Así transcurrió el día. Cuando llegó la noche… ¡Oh! ¡Si fuera yo pintor sabría expresar maravillosamente todo el encanto de la noche! ¡Retrataría cómo Mirgorod entero duerme; cómo incontables estrellas lo contemplan inmóviles; cómo en el silencio casi visible resuenan los ladridos de perros lejanos y cercanos; cómo por delante de ellos camina de prisa el sacristán enamorado y atraviesa la cerca con caballeresca valentía; cómo al bañarlos la luz de la luna los blancos muros de las casas se tornan más blancos todavía y los árboles más negros y la sombra de los árboles cae más oscura sobre el suelo, y las flores y la hierba adormecida más fragantes y los grillos, esos incansables hidalgos de la noche, al unísono chirrían con sus cánticos desde todos los rincones! Hubiera explicado cómo, en una de esas casitas de arcilla, una mujer morena con el pecho joven y palpitante se revuelve en su solitaria cama soñando con el bigote de un húsar mientras la luz de la luna ríe en sus mejillas. Hubiera expresado cómo la negra sombra de un murciélago pasa rauda sobre el camino blanco y se aposenta en las chimeneas también blancas de las casas… Pero difícilmente hubiera sido capaz de expresar cómo salió de su casa aquella noche Iván Ivanovich, sierra en mano. ¡Cuántas emociones distintas estaban escritas en su rostro!

Sigilosa y lentamente se acercó al corral de los gansos.
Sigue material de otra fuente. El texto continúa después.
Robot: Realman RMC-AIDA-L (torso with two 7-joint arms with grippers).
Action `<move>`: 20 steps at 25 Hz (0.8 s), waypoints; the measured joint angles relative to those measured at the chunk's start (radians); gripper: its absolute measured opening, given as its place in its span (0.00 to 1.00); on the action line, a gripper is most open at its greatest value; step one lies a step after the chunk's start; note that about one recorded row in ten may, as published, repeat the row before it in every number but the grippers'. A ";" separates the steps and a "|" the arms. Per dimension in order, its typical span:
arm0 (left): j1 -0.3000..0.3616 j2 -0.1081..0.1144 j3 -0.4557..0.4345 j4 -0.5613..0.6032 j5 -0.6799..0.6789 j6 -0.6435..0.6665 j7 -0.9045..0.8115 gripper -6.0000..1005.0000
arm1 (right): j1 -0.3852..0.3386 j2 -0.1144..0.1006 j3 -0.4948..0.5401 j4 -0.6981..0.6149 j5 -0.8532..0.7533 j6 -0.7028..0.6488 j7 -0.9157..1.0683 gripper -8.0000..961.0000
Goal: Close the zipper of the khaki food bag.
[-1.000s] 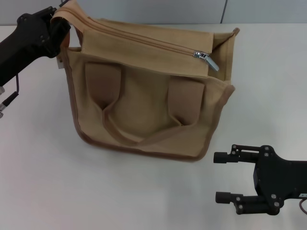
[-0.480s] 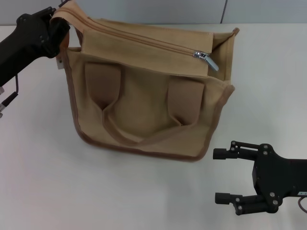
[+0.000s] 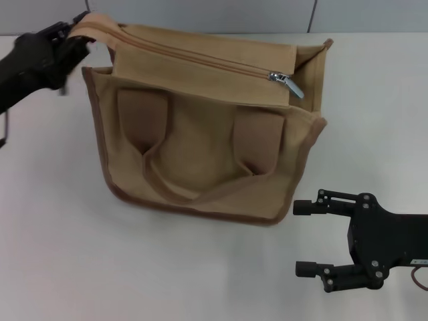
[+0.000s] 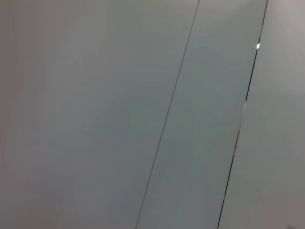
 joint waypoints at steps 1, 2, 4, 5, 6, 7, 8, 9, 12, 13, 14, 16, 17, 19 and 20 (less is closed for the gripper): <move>0.009 0.010 0.001 0.018 0.015 0.005 -0.027 0.11 | 0.003 0.000 0.000 0.001 0.000 0.001 0.000 0.85; 0.016 0.022 0.001 0.036 0.031 0.011 -0.055 0.11 | 0.007 0.000 0.000 0.002 0.000 0.002 0.000 0.85; 0.033 0.049 0.002 0.082 0.072 0.030 -0.119 0.19 | 0.011 0.000 -0.002 0.003 0.000 0.009 0.000 0.85; 0.041 0.065 0.002 0.111 0.093 0.044 -0.150 0.26 | 0.013 0.000 -0.004 0.003 0.000 0.013 0.000 0.85; 0.053 0.084 0.002 0.140 0.114 0.068 -0.188 0.33 | 0.015 0.000 -0.006 0.003 0.001 0.016 0.000 0.85; 0.059 0.096 0.002 0.158 0.124 0.083 -0.207 0.36 | 0.017 0.000 -0.007 0.004 0.002 0.018 0.000 0.85; 0.069 0.111 0.002 0.173 0.134 0.106 -0.224 0.40 | 0.019 0.000 -0.007 0.005 0.002 0.019 0.000 0.85; 0.078 0.128 0.002 0.184 0.143 0.134 -0.236 0.43 | 0.022 0.001 -0.007 0.006 0.003 0.021 0.000 0.85; 0.093 0.156 0.002 0.192 0.172 0.213 -0.235 0.53 | 0.024 0.001 -0.007 0.007 0.004 0.025 0.000 0.85; 0.096 0.158 0.002 0.192 0.183 0.235 -0.226 0.55 | 0.025 0.001 -0.007 0.007 0.004 0.026 0.000 0.85; 0.098 0.156 0.002 0.194 0.196 0.256 -0.213 0.58 | 0.025 0.002 -0.007 0.008 0.005 0.026 0.000 0.85; 0.100 0.144 0.005 0.197 0.243 0.305 -0.170 0.62 | 0.027 0.003 -0.003 0.011 0.007 0.026 0.000 0.85; 0.100 0.136 0.011 0.198 0.262 0.319 -0.147 0.65 | 0.029 0.004 -0.001 0.013 0.008 0.026 0.000 0.85; 0.102 0.113 0.048 0.194 0.295 0.338 -0.094 0.69 | 0.033 0.004 0.002 0.022 0.010 0.021 0.000 0.85; 0.103 0.103 0.070 0.190 0.302 0.341 -0.071 0.72 | 0.034 0.004 0.003 0.026 0.010 0.020 0.000 0.85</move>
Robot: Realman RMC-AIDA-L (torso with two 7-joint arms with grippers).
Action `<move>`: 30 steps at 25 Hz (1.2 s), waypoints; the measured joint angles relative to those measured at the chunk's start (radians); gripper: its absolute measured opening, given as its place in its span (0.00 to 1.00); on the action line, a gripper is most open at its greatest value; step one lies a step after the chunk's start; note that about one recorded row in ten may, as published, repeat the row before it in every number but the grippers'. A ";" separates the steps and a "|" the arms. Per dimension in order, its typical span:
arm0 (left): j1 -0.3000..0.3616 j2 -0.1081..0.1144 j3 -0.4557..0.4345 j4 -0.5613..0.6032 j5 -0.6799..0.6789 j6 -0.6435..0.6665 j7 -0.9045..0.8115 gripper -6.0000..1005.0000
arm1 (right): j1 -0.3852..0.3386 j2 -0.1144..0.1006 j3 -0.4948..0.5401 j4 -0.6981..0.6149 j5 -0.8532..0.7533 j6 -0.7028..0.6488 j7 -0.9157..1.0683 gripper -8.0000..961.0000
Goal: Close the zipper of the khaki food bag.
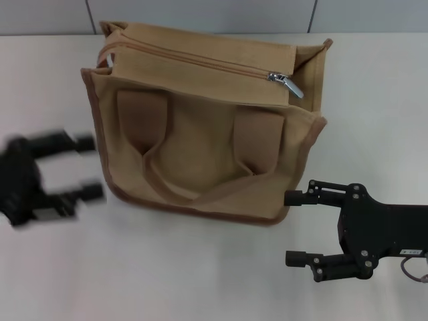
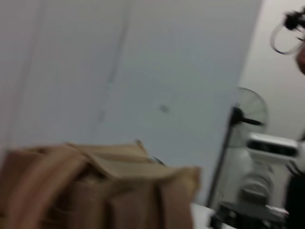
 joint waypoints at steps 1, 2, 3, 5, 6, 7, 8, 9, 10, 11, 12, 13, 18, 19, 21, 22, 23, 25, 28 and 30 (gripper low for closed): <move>0.003 -0.015 0.037 -0.010 0.006 0.000 0.036 0.74 | 0.001 0.000 0.000 0.004 0.000 -0.001 0.000 0.85; 0.005 -0.025 0.063 -0.020 0.006 -0.002 0.062 0.76 | 0.003 0.000 0.000 0.009 0.000 -0.002 0.000 0.85; 0.007 -0.042 0.102 -0.040 0.008 -0.005 0.107 0.77 | 0.008 0.000 -0.001 0.020 0.001 -0.001 0.000 0.85; 0.009 -0.064 0.133 -0.073 0.017 -0.013 0.178 0.78 | 0.016 0.000 -0.006 0.037 0.001 0.004 -0.001 0.85; 0.011 -0.074 0.139 -0.087 0.024 -0.019 0.211 0.78 | 0.020 0.000 -0.008 0.044 0.001 0.007 -0.002 0.85; 0.015 -0.093 0.142 -0.101 0.051 -0.042 0.260 0.78 | 0.028 0.000 -0.010 0.061 0.000 0.014 -0.011 0.85; 0.015 -0.093 0.142 -0.101 0.051 -0.042 0.260 0.78 | 0.028 0.000 -0.010 0.061 0.000 0.014 -0.011 0.85; 0.016 -0.099 0.142 -0.101 0.067 -0.057 0.271 0.78 | 0.031 0.000 -0.010 0.069 -0.002 0.017 -0.015 0.85; 0.016 -0.103 0.143 -0.101 0.078 -0.070 0.276 0.78 | 0.034 0.000 -0.010 0.076 -0.003 0.020 -0.018 0.85; 0.016 -0.103 0.143 -0.101 0.078 -0.070 0.276 0.78 | 0.037 0.000 -0.010 0.081 -0.004 0.022 -0.020 0.85; 0.015 -0.107 0.144 -0.102 0.092 -0.081 0.282 0.78 | 0.039 -0.001 -0.010 0.086 -0.005 0.024 -0.021 0.85; 0.015 -0.107 0.145 -0.102 0.092 -0.081 0.283 0.78 | 0.039 -0.001 -0.010 0.086 -0.005 0.024 -0.021 0.85; 0.016 -0.110 0.146 -0.103 0.099 -0.080 0.287 0.78 | 0.038 0.000 -0.010 0.087 -0.006 0.029 -0.021 0.85; 0.016 -0.111 0.146 -0.103 0.101 -0.081 0.287 0.78 | 0.038 0.001 -0.010 0.087 -0.006 0.029 -0.021 0.85; 0.013 -0.113 0.146 -0.104 0.108 -0.082 0.287 0.78 | 0.037 0.001 -0.010 0.088 -0.006 0.030 -0.021 0.85; 0.012 -0.115 0.146 -0.104 0.111 -0.082 0.287 0.78 | 0.037 0.000 -0.010 0.087 -0.005 0.030 -0.021 0.85; 0.012 -0.115 0.146 -0.104 0.111 -0.082 0.287 0.78 | 0.037 0.000 -0.010 0.087 -0.005 0.030 -0.021 0.85; 0.011 -0.116 0.146 -0.104 0.113 -0.082 0.288 0.78 | 0.037 0.000 -0.010 0.088 -0.004 0.030 -0.021 0.85; 0.010 -0.117 0.146 -0.104 0.114 -0.082 0.290 0.78 | 0.037 0.000 -0.010 0.088 -0.003 0.030 -0.021 0.85; 0.011 -0.117 0.146 -0.104 0.115 -0.082 0.291 0.78 | 0.037 0.000 -0.010 0.088 -0.002 0.030 -0.021 0.85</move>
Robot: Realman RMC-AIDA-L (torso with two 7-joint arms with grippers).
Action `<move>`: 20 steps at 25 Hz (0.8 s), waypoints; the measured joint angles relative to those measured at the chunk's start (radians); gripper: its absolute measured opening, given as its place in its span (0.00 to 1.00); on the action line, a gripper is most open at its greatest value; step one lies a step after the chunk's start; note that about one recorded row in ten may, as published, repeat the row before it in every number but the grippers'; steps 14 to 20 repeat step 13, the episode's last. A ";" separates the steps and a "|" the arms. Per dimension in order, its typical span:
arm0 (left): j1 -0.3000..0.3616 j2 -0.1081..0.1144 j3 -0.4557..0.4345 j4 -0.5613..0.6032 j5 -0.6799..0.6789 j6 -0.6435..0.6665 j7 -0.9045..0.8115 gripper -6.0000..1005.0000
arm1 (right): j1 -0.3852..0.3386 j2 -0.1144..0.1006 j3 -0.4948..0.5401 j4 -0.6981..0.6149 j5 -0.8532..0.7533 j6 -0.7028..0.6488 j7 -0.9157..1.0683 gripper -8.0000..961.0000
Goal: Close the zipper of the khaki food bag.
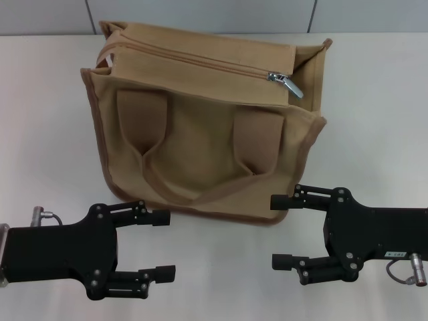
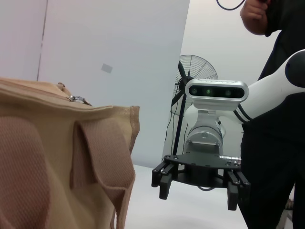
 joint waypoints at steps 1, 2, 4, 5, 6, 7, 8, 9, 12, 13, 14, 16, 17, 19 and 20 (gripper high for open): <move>0.000 0.000 0.000 0.000 0.000 0.000 0.000 0.78 | 0.000 0.000 0.000 0.000 0.000 0.000 0.000 0.85; 0.001 0.000 0.000 0.000 0.000 0.000 0.000 0.78 | 0.001 0.000 0.000 0.000 0.000 0.000 0.000 0.85; 0.001 0.000 0.000 0.000 0.000 0.000 0.000 0.78 | 0.001 0.000 0.000 0.000 0.001 0.000 0.000 0.85; 0.001 0.000 0.000 0.000 0.000 0.000 0.001 0.78 | 0.001 0.000 0.000 0.000 0.001 0.000 0.000 0.85; 0.001 0.000 0.000 0.000 0.000 0.000 0.001 0.78 | 0.002 0.000 0.000 0.000 0.001 0.000 0.000 0.85; 0.000 0.000 0.001 0.000 0.000 0.000 0.001 0.78 | 0.002 0.000 0.000 0.000 0.001 0.000 0.000 0.85; 0.000 0.000 0.001 0.000 0.000 0.000 0.001 0.78 | 0.002 0.000 0.000 0.000 0.001 0.000 0.000 0.85; 0.000 0.000 0.001 0.000 0.000 0.000 0.001 0.78 | 0.002 0.000 0.000 0.000 0.001 0.000 0.000 0.85; 0.000 0.000 0.008 0.000 0.000 -0.001 0.001 0.78 | 0.003 0.000 0.000 0.000 0.002 -0.001 0.000 0.85; 0.000 0.000 0.008 0.000 0.000 -0.001 0.001 0.78 | 0.003 0.000 0.000 0.000 0.002 -0.001 0.000 0.85; 0.000 0.000 0.008 0.000 0.000 -0.001 0.001 0.78 | 0.003 0.000 0.000 0.000 0.002 -0.001 0.000 0.85; 0.000 0.000 0.008 0.000 0.000 -0.001 0.001 0.78 | 0.003 0.000 0.000 0.000 0.002 -0.001 0.000 0.85; 0.000 0.000 0.008 0.000 0.000 -0.001 0.001 0.78 | 0.003 0.000 0.000 0.000 0.002 -0.001 0.000 0.85; 0.000 0.000 0.008 0.000 0.000 -0.001 0.001 0.78 | 0.003 0.000 0.000 0.000 0.002 -0.001 0.000 0.85; 0.000 0.000 0.008 0.000 0.000 -0.001 0.001 0.78 | 0.003 0.000 0.000 0.000 0.002 -0.001 0.000 0.85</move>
Los perros de Iván Nikiforovich nada sabían de la pelea entre ellos y, como era un viejo amigo, le permitieron acercarse al corral, que se sostenía sobre cuatro postes de roble. Se deslizó hacia el poste más cercano, puso la sierra contra la madera y empezó a serrar. El ruido de la herramienta le hacía volver la vista atrás cada dos por tres, pero el recuerdo de la ofensa que había recibido le devolvía el valor. Serró el primer poste y empezó con el segundo. Le ardían los ojos y el miedo no le permitía ver. De repente, Iván Ivanovich lanzó un grito y se quedó petrificado: un muerto se había aparecido ante él. Pero se recuperó pronto, al comprender que sólo se trataba de un ganso que había alargado el cuello hacia él. Iván Ivanovich escupió indignado y reemprendió su tarea. El segundo poste cayó también. El corral se tambaleó. Cuando la emprendió con el tercer poste, el corazón de Iván Ivanovich latía tan violentamente que su dueño tuvo que detenerse varias veces para sosegarse. Cuando llevaba serrada un poco más de la mitad del poste, la inestable construcción empezó a tambalearse de súbito… Iván Ivanovich a duras penas tuvo tiempo de apartarse de un salto cuando el corral se derrumbó con estrépito. Cogió su sierra y, muerto de miedo, se fue corriendo a su casa y se metió en la cama, incapaz hasta de mirar por la ventana para ver las consecuencias de su espantosa hazaña. Imaginó que todos los que vivían en la casa de Iván Nikiforovich habrían salido al patio —la anciana, Iván Nikiforovich, el chiquillo con la inmensa levita— y que todos, con Agafya Fedoseevna a la cabeza y armados con garrotes, se disponían a devastar y destruir su casa.